Un jour pendant que j’étudiais, mon père se jeta soudain sur moi et commença à me battre. Je criai de toutes mes forces et pleurai presque toutes les larmes de mon corps. Il m’ordonna de quitter sa maison car je venais d’engrosser PAULA, la fille de ma tante BLOU. Je suppliai mon père de me laisser rester à la maison, mais il était vraiment déterminé à m'expulser de chez lui.

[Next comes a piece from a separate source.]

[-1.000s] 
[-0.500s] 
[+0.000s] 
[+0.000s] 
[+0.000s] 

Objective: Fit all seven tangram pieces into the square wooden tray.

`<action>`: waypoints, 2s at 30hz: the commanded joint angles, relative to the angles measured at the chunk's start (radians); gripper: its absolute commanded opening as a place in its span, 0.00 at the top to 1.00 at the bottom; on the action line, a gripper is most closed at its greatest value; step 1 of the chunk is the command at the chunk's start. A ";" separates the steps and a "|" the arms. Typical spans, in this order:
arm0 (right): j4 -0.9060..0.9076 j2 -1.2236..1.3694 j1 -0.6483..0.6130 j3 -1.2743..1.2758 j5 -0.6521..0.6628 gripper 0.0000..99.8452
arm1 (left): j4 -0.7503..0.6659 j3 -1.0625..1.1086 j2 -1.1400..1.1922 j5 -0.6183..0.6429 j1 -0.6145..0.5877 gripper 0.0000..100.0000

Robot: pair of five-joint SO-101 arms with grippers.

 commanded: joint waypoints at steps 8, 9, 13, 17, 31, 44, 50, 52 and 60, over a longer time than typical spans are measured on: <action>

Je pris donc mon ‘’ PEPE ‘’et mon « BOFOUIN » et me dirigeai vers le marché du village pour y passer la nuit. Je n'avais personne pour me défendre, la seule personne qui aurait pu le faire n'était plus de ce monde, d'ailleurs, l'on me tenait pour responsable, sa mort. Le lendemain, ma tante BLOU appela mon père au téléphone et demanda à me parler urgemment. Celui-ci lui fit savoir que je n'étais pas là, elle insista et promit de rappeler le soir pour me parler. Quant à moi, je pris une fois de plus mon ‘’PEPE ‘’et mon ‘’BOFOUIN’’ et retournai à la maison dans l'optique de supplier mon père de me garder à la maison car n'ayant aucun autre endroit où aller.
Je trouvai mon père à la maison et il me demanda ce que j'étais venu y faire. Il me dit d'ailleurs que ma tante BLOU voulait me parler au téléphone et que je pouvais rester à la maison jusqu'après le coup de fil de ma tante et retourner d'où je venais.
Le soir venu, ma tante rappela et me demanda si j'avais en tête la date à laquelle PAULA et moi avions eu les rapports. Je lui signifiai que c'était deux semaines plutôt et elle m'apprit sur le champ que la grossesse faisait déjà deux mois d’après l’échographie, qu'elle savait que je n'en étais pas l'auteur, vu le comportement frivole de sa belle-fille. Elle me promit de faire tout son possible pour m'innocenter car elle me savait respectueux, sage et était au courant du traitement que m'infligeaient mon père et tous les autres membres de la famille, y compris mon unique grand-frère. Elle en informa mon père et celui-ci me demanda de rester à la maison après m'avoir copieusement battu pour avoir eu des rapports sexuels.
Trois jours plutard, le père de PAULA, un homme très austère, fit venir PAULA chez mon père pour qu'on la fasse avorter car elle devait poursuivre ses études, ce que mon père refusa de faire et lui aussi renvoya celle-ci chez son père.
PAULA retourna chez son père et ma tante lui fit faire un curetage après avoir convaincu son mari de mon innocence.
Le lendemain, pendant que j’apprenais mes leçons, j'entendis les sons du tam-tam sacré. Je couru de toutes mes forces pour savoir ce qu'il en était, grande fut ma surprise lorsque l'on annonça le décès de ma tante BLOU, suite à un mal de tête qui n'a duré que 5 min.